* Required action
Copy each line from the entries that the word "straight" appears in.

* Records from a dataset
==============================

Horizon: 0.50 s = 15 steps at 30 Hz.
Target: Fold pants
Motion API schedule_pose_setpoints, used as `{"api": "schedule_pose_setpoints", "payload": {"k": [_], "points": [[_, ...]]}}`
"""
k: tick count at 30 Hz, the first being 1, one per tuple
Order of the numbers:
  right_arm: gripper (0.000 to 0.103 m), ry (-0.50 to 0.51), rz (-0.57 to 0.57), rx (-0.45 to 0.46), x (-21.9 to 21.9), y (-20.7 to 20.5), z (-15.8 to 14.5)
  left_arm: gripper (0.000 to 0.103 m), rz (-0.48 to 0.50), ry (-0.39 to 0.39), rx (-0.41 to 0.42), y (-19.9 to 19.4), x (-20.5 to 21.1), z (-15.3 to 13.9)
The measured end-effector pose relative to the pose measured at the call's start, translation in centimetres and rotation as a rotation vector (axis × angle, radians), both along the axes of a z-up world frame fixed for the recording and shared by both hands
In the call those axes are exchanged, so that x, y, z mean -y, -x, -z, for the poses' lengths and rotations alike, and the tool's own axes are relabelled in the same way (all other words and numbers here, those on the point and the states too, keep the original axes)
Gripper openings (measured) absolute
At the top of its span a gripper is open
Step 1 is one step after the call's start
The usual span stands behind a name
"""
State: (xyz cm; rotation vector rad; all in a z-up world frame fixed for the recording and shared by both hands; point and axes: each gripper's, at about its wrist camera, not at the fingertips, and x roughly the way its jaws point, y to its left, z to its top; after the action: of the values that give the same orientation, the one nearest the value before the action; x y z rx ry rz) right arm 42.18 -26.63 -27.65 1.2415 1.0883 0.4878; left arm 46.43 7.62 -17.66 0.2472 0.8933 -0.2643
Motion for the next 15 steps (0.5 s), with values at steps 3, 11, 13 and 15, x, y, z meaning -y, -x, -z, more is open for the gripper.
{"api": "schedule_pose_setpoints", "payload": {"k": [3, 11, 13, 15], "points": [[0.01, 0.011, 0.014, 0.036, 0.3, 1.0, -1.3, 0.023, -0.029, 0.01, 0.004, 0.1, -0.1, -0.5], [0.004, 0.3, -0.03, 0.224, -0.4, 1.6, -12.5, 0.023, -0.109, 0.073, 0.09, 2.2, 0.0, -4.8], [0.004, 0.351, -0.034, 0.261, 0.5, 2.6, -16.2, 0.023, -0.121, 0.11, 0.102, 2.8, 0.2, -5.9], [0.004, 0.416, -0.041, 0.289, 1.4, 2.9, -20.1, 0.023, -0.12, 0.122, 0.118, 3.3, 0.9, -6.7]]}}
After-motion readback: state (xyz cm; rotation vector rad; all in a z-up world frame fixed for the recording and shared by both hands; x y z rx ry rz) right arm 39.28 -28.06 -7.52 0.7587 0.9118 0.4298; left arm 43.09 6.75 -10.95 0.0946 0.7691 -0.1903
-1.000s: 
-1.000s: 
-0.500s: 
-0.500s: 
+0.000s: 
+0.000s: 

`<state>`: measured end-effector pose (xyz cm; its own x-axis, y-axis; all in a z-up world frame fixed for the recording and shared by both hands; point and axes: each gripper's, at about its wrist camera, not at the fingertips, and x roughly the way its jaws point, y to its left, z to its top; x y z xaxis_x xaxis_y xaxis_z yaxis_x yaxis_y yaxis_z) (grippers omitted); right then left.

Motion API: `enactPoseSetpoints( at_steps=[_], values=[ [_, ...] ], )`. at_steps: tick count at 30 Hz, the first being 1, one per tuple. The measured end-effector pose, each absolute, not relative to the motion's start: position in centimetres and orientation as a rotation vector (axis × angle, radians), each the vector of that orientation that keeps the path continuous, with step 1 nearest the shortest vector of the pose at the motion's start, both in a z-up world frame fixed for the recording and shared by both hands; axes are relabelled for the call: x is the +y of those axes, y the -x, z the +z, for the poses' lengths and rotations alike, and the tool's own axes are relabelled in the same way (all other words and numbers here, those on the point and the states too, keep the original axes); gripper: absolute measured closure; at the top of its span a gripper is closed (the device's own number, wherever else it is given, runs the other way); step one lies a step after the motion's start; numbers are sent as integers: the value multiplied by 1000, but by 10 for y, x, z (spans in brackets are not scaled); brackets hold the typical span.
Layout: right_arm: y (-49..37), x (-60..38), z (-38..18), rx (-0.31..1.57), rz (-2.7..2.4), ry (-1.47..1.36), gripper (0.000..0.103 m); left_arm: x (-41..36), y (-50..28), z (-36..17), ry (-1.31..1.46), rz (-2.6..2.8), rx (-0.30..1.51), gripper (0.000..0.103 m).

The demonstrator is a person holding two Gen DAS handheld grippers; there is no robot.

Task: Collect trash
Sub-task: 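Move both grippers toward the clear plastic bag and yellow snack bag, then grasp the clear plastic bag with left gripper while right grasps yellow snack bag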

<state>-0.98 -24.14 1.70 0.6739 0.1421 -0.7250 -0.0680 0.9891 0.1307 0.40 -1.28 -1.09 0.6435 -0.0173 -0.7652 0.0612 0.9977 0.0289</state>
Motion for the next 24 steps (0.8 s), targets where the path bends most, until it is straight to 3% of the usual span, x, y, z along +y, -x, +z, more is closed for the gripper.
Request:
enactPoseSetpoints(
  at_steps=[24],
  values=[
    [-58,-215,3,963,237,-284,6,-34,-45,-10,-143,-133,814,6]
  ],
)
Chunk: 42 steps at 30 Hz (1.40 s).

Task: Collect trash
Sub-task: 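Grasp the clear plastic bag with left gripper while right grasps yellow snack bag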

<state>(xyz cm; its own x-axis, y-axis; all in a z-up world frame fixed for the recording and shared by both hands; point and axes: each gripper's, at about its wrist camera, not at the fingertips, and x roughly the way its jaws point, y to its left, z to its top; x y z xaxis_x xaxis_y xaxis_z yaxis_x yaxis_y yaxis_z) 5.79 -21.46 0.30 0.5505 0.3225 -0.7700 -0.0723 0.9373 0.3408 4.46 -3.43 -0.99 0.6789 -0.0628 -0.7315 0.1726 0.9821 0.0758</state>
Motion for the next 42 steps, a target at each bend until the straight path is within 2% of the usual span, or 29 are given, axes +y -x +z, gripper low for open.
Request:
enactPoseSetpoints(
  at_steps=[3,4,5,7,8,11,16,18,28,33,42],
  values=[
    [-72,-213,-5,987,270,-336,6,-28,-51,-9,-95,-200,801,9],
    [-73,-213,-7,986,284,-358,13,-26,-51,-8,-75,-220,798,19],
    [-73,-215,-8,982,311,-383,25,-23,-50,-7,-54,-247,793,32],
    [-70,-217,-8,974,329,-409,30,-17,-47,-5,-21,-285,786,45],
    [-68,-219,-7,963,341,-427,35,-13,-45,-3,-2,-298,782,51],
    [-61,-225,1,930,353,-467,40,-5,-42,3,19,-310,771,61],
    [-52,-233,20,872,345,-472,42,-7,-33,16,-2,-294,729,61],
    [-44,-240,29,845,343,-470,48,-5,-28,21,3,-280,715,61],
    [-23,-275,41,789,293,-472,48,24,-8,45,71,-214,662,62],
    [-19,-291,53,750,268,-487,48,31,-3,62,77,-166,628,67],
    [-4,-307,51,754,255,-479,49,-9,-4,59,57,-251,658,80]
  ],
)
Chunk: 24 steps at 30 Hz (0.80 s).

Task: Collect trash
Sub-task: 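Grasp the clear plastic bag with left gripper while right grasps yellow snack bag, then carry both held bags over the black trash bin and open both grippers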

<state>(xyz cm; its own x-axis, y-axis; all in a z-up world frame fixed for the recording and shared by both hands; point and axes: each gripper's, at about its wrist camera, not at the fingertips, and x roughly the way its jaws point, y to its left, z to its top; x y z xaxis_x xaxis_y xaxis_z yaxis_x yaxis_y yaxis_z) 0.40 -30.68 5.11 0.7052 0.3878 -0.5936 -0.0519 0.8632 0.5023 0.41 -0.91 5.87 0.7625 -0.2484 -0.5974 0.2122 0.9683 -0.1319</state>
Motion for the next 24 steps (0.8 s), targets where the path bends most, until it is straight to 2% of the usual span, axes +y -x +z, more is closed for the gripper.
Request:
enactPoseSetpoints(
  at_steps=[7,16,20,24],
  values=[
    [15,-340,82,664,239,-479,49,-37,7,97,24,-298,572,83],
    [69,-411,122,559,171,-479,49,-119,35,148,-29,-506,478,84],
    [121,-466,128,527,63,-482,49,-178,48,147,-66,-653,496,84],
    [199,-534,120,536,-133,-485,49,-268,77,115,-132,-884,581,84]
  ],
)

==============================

* Exercise answer
Motion for the next 24 steps (0.8 s), targets where the path bends most, until it is straight to 3% of the usual span, x, y, z along +y, -x, +z, more is closed for the gripper.
Motion for the next 42 steps, a target at each bend until the straight path is within 2% of the usual span, or 29 are given, axes +y -x +z, gripper low for open.
Motion for the next 24 steps (0.8 s), targets where the path bends most, until it is straight to 2% of the usual span, axes +y -x +z, more is closed for the gripper.

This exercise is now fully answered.